The headlines were ebullient: "Minimum Wage Increase Hasn't Killed Jobs in Seattle." So said a report from a team of researchers affiliated with the University of California-Berkeley, timed for the three-year anniversary of the law.

Seattle Mayor Ed Murray conveniently had an infographic designed and ready to go for the study's release. His office excitedly tweeted that the policy had "raised food workers' pay, without negative impact on employment," linking to an uploaded study version on the Mayor's personal .gov website rather than a University domain.

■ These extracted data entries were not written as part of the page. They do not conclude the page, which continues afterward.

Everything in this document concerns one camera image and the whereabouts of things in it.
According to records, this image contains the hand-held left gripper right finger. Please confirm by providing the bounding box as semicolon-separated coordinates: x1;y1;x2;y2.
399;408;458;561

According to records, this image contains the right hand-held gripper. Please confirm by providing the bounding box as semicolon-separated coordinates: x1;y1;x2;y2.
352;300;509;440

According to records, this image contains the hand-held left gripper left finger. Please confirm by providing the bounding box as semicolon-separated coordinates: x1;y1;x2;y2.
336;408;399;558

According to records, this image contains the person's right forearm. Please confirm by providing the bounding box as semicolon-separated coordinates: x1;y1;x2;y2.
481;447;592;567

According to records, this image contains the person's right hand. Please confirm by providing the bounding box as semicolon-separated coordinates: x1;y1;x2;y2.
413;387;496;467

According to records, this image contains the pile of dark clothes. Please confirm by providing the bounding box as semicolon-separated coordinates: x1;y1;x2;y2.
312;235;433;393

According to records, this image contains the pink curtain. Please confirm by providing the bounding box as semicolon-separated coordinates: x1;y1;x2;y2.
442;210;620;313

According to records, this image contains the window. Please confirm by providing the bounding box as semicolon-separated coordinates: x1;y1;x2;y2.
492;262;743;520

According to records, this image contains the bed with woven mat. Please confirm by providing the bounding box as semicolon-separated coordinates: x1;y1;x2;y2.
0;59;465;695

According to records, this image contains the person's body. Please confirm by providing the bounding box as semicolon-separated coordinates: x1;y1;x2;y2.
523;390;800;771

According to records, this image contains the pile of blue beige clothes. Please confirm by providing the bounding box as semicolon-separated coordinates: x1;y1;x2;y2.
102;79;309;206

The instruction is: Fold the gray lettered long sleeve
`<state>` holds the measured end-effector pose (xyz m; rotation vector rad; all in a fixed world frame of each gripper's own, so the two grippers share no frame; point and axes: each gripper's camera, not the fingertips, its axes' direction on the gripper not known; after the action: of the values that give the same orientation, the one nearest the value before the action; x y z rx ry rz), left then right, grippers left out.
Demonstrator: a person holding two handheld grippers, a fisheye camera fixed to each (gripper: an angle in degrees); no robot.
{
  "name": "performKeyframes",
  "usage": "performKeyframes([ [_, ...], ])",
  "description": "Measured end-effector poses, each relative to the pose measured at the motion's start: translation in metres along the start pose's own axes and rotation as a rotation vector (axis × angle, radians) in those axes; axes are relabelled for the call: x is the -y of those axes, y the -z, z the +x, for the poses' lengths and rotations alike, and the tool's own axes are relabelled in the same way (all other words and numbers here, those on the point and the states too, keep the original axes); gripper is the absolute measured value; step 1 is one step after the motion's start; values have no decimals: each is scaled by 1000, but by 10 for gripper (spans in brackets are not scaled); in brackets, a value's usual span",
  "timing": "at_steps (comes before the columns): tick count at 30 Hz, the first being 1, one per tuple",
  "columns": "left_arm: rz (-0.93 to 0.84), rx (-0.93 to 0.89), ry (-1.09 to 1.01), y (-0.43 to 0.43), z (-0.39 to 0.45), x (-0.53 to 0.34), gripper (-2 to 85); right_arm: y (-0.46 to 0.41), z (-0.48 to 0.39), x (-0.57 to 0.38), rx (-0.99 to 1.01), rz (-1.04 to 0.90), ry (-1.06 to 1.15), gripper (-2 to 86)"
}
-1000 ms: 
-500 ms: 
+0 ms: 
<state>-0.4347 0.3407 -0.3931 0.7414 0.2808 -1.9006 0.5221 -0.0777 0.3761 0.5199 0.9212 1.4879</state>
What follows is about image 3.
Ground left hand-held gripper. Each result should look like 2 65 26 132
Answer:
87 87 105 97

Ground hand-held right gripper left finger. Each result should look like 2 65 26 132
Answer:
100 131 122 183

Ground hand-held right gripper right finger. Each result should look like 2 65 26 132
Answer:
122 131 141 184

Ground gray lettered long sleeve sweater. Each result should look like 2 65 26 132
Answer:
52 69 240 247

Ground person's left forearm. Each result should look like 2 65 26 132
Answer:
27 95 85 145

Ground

The UW reports on Seattle's $15 experiment had something for everyone. Unfortunately for the Mayor's office, their conclusions on the early stages of Seattle's $15 wage experiment were not uniformly positive. The Washington Post reports:

The average hourly wage for workers affected by the increase jumped from $9.96 to $11.14, but wages likely would have increased some anyway due to Seattle's overall economy. Meanwhile, although workers were earning more, fewer of them had a job than would have without an increase. Those who did work had fewer hours than they would have without the wage hike.

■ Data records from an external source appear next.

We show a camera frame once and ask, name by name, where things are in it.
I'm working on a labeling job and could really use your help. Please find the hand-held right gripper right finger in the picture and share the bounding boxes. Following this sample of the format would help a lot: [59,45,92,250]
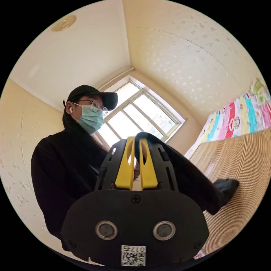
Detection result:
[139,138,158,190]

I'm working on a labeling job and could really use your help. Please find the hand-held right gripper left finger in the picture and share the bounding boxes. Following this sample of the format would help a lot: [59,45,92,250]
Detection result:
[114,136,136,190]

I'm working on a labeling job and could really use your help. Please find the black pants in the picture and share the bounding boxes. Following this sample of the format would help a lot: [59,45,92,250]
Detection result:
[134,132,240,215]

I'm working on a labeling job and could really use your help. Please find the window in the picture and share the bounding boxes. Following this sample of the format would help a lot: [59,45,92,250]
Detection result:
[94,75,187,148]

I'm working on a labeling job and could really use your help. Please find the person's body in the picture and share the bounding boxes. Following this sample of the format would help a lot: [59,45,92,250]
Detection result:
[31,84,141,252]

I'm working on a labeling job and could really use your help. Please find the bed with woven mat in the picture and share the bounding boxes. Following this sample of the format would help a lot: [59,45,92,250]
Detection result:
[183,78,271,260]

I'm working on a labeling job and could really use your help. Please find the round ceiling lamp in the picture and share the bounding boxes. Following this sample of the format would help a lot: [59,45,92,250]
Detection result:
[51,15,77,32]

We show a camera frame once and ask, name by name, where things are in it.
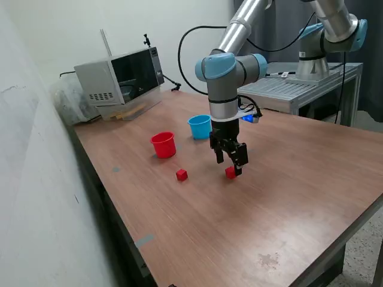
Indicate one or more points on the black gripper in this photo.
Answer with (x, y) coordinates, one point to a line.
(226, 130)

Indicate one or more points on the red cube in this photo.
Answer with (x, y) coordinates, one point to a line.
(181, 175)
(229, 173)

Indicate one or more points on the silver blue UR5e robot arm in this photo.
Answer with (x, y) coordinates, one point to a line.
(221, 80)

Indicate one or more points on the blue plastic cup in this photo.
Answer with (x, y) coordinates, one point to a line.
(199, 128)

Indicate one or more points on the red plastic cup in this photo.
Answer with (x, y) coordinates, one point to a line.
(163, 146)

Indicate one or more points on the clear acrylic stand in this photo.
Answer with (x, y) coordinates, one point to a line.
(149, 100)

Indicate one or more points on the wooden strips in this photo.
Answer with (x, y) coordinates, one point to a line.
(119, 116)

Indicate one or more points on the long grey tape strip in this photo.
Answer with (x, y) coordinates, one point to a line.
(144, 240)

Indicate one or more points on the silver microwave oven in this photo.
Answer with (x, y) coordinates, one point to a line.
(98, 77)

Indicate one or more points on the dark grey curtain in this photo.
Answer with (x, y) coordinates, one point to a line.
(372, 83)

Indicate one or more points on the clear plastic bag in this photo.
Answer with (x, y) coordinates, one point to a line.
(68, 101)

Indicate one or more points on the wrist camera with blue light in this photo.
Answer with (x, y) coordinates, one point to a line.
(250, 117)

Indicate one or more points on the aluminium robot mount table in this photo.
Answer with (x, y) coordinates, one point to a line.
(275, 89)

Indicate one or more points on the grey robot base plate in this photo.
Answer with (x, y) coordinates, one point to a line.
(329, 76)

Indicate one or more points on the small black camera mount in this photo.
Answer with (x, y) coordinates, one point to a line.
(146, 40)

Nuanced conclusions like this one don't lend themselves to celebratory press releases like the one the Mayor's office put out yesterday. Enter the Berkeley team, which always arrives at the same positive conclusion on minimum wage no matter the number: In their view, a higher minimum wage is always a good thing.

In an expose published last year, the Albany Times-Union used emails obtained via public records request to explore the motivations of the Berkeley team:

The Times Union was recently provided hundreds of pages of emails among minimum wage advocates, Jacobs and other Berkeley academics, demonstrating a deep level of coordination between academics and advocates....

The Berkeley Labor Center has done at least six other studies on the minimum wage in California municipalities, all showing that a wage increase would be beneficial. In fact, Jacobs could not name a study conducted by Berkeley that said raising wages would have an overall negative impact. ...

Given this history of identical results, it's not surprising that the Murray administration in Seattle was anxious to have a copy of the predictably-positive Berkeley report to tout on the third anniversary of its minimum wage law.